Peeta abre la boca sin dudar para comerse el primer bocado, pero, acto seguido, frunce el ceño.
— Están muy dulces.
— Si, es que son almezas. Suelen utilizarse para mermeladas, me extraña. — me hago la desentendida, metiéndole otra cucharada en la boca. — Pensé que ya las conocías.
— No. — me responde, casi perplejo. — pero me suena, ¿Almezas es su nombre?
— Si, aunque debo decir ser algo complicadas de buscarlas. — chasqueo la lengua, a la par de introducirle otra cucharada, falta la última. — ya que son silvestres.
— Son tan dulces como el jarabe. — dice él, tomándose la última. Haciendo que no se me note que estoy tensa. — jarabe.

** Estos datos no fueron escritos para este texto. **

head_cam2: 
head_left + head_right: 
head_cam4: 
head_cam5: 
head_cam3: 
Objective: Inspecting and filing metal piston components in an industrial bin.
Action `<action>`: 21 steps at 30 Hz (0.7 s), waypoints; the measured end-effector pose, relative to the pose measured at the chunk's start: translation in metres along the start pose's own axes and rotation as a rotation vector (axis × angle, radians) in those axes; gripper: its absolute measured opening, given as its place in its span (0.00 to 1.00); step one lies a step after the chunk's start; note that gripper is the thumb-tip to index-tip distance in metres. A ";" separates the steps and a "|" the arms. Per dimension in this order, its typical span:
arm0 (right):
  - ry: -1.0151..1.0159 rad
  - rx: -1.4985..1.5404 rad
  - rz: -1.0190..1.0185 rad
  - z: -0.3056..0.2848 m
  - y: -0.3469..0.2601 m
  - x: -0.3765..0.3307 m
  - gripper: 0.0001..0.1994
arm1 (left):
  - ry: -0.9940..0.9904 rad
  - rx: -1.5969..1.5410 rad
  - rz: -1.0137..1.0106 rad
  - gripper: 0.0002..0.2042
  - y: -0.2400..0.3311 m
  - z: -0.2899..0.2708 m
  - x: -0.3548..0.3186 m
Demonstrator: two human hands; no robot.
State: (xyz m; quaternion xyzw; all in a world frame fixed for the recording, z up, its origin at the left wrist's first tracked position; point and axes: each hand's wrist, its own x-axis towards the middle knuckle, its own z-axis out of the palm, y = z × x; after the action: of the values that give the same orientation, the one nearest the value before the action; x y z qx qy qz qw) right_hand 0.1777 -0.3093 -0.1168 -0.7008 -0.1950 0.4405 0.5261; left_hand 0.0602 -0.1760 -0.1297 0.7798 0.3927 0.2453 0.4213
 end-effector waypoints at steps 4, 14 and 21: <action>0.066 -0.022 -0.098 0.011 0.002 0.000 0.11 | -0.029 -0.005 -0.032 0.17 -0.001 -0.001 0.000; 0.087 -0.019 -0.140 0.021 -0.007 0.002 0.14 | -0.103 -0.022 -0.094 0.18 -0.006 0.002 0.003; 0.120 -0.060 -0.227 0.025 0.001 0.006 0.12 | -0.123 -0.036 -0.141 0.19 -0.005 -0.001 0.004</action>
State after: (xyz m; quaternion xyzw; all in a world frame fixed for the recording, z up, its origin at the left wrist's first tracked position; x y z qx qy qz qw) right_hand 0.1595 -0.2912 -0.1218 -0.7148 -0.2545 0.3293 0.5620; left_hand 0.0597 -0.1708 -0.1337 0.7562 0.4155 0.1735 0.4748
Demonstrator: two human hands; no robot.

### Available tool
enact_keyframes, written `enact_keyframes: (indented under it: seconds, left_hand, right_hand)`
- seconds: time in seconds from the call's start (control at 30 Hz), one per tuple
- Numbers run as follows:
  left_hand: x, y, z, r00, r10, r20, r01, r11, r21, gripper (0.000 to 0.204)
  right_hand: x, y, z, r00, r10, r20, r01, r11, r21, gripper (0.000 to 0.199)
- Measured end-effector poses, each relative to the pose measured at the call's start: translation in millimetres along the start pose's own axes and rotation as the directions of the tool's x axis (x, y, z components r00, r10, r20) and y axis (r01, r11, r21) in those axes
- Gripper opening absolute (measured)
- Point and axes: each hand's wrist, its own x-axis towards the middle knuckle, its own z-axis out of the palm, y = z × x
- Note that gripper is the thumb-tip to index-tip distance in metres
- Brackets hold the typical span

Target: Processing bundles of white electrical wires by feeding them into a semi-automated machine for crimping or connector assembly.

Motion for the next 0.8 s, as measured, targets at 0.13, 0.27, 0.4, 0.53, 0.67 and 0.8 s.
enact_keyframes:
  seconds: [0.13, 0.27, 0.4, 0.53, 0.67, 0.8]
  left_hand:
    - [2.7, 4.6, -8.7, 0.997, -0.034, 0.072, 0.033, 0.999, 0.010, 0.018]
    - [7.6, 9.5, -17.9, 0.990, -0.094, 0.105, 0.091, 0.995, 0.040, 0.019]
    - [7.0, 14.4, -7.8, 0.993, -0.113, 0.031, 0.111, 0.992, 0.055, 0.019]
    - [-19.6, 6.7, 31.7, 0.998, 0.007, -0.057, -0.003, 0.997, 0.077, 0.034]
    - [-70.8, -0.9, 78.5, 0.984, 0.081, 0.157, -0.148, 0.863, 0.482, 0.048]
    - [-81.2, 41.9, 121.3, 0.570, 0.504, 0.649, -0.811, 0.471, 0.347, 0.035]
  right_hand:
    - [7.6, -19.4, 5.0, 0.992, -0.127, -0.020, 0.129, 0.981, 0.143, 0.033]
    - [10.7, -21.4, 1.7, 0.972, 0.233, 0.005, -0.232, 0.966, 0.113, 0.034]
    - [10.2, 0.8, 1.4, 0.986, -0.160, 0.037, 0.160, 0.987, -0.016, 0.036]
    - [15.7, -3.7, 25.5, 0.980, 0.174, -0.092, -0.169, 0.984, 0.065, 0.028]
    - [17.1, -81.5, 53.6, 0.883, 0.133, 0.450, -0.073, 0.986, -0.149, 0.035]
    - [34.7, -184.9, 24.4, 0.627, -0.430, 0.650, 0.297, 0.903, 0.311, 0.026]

Peeta abre los ojos mucho al enterarse de la verdad, ejerciendo un buen control de mis emociones y de las articulaciones del cuerpo de Katniss, le sujeto la boca y la nariz al chico rubio antes que se le ocurra escupir o vomitar. Cuando intenta hacer algo, ya es demasiado tarde, el jarabe empieza a ejercer efecto porque de ito en ito pierde la conciencia. En tanto cierra sus ojos, puedo leer la expresión de su rostro y lo descifro de inmediato: no va a perdonármelo nunca. Caigo hacia atrás soltando un suspiro satisfecha y cansada, lo he conseguido a raya. Se ha manchado la barbilla con las bayas, por lo que se la limpio esbozando una media sonrisa.
— Creo haber escuchado de tu parte no poder mentir, mi querido Peeta. — le digo, aunque sé que no puede escucharme. — ¿Pues adivina quién lo hizo?
Da igual, toda Panem lo hace en estos minutos.